LLM evaluators leverage large language models to assess the quality of AI-generated responses and other unstructured data operations (eg: semantic retrieval) based on custom criteria.

Creating an LLM Evaluator

  1. Navigate to the Evaluators tab in the HoneyHive console.
  2. Click Add Evaluator and select LLM Evaluator.

Event Schema

The base unit of data in HoneyHive is called an event, which represents a span in a trace. A root event in a trace is of the type session, while all non-root events in a trace can be of 3 core types - model, tool and chain.

All events have a parent-child relationship, except session event, which being a root event does not have any parents.
  • session: A root event used to group together multiple model, tool, and chain events into a single trace. This is achieved by having a common session_id across all children.
  • model events: Used to track the execution of any LLM requests.
  • tool events: Used to track execution of any deterministic functions like requests to vector DBs, requests to an external API, regex parsing, document reranking, and more.
  • chain events: Used to group together multiple model and tool events into composable units that can be evaluated and monitored independently. Typical examples of chains include retrieval pipelines, post-processing pipelines, and more.
You can quickly explore the available event properties when creating an evaluator by clicking Show Schema in the evaluator console.

Evaluation Prompt

Define your evaluation prompt:

[Instruction]
Evaluate the AI assistant's answer based on:
1. Relevance to the question
2. Accuracy of information
3. Clarity and coherence
4. Completeness of the answer

Provide a brief explanation and rate the response on a scale of 1 to 5.

[Question]
{{inputs.question}}

[Context]
{{inputs.context}}

[AI Assistant's Answer]
{{outputs.content}}

[Evaluation]
Explanation:
Rating: [[X]]
Use {{}} to reference event properties in your prompt.

Configuration

Return Type

  • Boolean: For true/false evaluations
  • Numeric: For numeric scores or ratings
  • String: For categorical evals or other objects

Passing Range

Passing ranges are useful in order to be able to detect which test cases failed in your evaluation. This is particularly useful for defining pass/fail criteria on a datapoint level in your CI builds.

Online Evaluation

Toggle to enable real-time evaluation in production. We define production as any traces where source != evaluation when initializing the tracer.

Enable sampling

Sampling allows us to run our evaluator over a smaller percentage of events from production. This helps minimize costs while still providing valuable insights about the performance of our application. We’ll choose to set sampling percentage to 25% in this example.

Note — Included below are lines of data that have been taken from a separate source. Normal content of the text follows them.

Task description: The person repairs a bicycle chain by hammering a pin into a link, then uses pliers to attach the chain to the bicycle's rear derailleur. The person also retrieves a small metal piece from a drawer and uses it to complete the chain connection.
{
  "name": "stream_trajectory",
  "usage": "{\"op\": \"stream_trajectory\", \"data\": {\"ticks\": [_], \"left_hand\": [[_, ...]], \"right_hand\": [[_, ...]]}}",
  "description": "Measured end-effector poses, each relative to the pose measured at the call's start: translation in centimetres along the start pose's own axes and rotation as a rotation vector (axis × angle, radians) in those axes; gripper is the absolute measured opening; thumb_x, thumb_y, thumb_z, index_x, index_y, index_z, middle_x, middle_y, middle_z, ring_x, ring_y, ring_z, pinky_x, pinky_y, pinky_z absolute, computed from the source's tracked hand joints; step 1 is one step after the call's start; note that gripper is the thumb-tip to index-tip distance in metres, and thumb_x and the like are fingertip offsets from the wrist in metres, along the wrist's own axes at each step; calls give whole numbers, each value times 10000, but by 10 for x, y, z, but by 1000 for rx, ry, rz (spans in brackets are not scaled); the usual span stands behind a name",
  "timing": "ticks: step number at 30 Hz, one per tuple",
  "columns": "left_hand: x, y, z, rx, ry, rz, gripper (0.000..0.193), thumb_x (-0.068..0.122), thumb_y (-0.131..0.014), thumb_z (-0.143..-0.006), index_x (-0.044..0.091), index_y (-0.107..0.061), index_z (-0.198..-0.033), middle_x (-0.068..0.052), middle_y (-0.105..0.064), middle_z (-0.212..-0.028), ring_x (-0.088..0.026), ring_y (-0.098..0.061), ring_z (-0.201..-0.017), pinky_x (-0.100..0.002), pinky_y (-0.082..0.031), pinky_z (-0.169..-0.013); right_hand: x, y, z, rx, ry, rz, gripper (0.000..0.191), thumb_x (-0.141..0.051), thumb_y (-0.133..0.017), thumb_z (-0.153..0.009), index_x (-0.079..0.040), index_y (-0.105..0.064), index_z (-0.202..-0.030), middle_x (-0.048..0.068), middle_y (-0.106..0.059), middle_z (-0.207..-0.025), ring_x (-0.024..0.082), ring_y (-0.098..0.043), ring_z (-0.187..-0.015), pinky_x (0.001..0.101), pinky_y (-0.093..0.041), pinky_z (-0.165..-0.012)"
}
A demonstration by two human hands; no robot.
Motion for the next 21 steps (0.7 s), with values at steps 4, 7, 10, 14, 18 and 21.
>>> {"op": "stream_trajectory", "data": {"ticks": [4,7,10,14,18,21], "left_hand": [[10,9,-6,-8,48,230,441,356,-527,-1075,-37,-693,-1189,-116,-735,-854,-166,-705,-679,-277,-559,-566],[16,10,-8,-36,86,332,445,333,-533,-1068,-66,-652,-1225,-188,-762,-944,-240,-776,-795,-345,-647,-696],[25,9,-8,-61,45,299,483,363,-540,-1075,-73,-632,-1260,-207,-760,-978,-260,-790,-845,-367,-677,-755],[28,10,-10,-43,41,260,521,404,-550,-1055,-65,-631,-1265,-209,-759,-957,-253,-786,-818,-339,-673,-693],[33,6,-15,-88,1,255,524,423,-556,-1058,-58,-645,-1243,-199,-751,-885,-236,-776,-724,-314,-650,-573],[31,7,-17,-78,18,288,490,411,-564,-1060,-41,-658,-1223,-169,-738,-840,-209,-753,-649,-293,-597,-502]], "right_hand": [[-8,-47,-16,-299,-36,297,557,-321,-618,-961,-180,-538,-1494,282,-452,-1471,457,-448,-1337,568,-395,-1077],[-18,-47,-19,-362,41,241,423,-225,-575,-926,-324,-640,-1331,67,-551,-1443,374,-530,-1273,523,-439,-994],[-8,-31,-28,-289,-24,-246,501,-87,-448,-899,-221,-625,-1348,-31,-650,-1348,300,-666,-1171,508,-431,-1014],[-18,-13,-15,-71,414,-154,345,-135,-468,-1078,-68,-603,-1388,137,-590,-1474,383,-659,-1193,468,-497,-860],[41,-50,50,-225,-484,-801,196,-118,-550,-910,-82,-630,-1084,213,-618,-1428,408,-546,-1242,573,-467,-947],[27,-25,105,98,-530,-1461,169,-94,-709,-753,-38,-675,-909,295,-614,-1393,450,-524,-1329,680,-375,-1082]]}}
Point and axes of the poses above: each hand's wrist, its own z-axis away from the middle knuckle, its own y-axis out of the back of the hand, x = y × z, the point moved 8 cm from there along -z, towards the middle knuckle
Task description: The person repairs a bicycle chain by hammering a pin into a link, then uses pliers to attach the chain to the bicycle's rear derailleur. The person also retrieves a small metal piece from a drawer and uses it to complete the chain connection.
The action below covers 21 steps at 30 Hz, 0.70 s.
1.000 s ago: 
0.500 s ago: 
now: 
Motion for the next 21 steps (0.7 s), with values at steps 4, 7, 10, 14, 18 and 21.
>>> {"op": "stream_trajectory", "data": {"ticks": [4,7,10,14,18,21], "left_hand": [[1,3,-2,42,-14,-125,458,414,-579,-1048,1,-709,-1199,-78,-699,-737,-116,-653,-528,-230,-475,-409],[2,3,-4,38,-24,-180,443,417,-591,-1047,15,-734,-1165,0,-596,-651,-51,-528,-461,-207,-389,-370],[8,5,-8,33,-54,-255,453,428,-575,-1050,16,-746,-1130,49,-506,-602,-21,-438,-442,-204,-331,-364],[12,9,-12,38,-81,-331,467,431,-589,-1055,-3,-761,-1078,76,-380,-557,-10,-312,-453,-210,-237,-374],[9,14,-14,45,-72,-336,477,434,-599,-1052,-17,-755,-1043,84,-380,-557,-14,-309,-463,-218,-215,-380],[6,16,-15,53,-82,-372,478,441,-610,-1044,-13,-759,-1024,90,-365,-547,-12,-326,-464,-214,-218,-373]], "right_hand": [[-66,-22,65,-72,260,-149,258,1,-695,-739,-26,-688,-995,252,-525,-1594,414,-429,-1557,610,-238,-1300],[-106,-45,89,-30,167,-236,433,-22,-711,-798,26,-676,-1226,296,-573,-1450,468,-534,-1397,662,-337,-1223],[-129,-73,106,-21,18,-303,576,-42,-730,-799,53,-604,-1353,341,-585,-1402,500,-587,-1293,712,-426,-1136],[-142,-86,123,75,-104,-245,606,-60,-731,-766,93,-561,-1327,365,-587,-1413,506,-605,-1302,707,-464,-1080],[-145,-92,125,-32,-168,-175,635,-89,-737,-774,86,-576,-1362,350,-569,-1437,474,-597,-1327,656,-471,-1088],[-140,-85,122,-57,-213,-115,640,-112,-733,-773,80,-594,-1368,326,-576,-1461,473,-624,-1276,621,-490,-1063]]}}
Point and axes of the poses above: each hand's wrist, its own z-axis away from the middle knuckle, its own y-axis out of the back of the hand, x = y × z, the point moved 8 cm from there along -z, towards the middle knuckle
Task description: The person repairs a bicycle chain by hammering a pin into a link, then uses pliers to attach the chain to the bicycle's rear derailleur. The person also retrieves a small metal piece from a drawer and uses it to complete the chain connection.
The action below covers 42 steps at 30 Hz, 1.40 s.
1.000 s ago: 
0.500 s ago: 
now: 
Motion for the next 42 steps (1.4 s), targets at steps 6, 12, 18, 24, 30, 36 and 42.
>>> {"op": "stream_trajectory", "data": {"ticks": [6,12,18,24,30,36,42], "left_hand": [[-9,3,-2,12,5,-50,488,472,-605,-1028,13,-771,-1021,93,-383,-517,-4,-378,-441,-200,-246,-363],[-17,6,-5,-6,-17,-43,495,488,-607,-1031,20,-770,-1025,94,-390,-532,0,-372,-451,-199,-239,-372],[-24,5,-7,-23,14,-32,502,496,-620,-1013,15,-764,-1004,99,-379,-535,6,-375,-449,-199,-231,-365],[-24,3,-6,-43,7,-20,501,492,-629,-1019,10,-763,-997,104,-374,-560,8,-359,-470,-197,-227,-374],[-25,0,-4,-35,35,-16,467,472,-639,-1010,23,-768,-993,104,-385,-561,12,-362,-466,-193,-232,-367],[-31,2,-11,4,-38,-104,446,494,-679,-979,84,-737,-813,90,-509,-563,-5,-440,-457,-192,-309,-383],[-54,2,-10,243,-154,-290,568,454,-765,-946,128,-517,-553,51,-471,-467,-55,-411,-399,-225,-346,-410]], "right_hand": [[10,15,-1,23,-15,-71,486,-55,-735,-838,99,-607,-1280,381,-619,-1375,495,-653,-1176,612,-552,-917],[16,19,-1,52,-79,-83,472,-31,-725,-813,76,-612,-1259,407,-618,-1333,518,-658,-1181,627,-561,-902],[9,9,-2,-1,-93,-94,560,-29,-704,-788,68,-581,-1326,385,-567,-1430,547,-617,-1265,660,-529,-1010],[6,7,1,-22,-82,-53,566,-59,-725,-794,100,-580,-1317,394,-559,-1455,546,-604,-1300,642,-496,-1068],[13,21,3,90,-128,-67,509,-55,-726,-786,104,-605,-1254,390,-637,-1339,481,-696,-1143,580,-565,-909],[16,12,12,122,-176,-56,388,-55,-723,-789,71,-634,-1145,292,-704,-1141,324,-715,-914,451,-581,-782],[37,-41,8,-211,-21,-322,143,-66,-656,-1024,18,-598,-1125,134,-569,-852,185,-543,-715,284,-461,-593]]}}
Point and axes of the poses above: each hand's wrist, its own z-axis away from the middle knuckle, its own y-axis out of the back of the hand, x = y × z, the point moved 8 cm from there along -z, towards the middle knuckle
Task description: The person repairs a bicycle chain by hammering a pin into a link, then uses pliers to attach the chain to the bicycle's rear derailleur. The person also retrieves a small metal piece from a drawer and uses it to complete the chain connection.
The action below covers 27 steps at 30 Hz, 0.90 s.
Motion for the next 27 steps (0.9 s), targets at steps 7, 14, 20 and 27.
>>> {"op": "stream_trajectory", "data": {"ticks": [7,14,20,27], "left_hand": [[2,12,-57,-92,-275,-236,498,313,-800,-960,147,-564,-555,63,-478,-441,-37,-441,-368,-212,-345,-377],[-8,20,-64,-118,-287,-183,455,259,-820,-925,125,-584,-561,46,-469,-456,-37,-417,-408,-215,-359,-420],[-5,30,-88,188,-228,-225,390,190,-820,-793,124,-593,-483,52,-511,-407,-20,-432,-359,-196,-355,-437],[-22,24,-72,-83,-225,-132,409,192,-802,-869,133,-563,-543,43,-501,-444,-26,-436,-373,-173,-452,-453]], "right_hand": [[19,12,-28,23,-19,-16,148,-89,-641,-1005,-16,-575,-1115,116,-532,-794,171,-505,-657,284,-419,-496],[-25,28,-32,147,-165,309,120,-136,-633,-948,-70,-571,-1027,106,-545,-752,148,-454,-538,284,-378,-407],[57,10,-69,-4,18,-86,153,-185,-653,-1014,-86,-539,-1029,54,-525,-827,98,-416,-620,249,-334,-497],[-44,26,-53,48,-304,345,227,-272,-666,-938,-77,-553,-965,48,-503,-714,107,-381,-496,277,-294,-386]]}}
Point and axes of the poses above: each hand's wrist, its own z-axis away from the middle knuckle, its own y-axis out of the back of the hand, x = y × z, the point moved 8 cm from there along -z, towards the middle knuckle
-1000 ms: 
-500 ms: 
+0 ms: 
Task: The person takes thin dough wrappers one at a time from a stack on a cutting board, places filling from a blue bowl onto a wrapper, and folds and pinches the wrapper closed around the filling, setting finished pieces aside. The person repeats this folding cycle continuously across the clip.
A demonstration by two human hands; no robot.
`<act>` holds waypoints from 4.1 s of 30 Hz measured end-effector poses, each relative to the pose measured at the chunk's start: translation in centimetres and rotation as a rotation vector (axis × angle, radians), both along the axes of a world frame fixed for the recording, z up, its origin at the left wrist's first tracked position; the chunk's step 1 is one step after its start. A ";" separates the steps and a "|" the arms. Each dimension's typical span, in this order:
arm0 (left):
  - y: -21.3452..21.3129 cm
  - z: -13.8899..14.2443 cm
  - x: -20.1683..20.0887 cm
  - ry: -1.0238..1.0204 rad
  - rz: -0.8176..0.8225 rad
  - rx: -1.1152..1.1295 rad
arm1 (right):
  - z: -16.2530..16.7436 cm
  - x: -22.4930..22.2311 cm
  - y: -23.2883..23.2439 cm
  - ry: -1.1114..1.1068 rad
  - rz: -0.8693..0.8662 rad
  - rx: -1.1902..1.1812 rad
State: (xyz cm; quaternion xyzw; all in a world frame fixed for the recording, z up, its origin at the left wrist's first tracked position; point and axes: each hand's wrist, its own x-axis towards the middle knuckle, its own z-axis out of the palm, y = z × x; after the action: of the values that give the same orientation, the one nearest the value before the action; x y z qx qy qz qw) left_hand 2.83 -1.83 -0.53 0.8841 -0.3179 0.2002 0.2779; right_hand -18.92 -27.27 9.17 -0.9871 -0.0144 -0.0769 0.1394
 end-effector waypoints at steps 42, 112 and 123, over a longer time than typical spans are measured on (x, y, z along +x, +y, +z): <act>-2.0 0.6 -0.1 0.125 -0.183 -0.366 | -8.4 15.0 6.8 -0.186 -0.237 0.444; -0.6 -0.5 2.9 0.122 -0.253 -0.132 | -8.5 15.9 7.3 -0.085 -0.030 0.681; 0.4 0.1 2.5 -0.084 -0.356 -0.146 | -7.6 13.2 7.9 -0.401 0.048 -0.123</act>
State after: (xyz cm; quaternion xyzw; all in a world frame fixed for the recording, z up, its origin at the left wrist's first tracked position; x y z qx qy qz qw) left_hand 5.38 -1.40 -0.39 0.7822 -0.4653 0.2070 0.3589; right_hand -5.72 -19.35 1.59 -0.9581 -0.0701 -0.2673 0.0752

Sampling only applies to events where source is not evaluation or playground, i.e. typically only production or staging environments. You can not sample events when running offline evaluations.

Event Filters

You can choose to compute your evaluator over a specific event type and event name, or over all sessions or a particular session name if you’re looking to evaluate properties that are spread across an entire trace.

Validating the evaluator

LLM evaluators can often be unreliable and need validation and alignment with your own judgement before you can deploy them. You can quickly test your evaluator with the built-in IDE by either defining your datapoint to test against in the JSON editor, or retrieving 5 most recent events from your project to test your evaluator against.

Save your evaluator by clicking Create in the top right corner.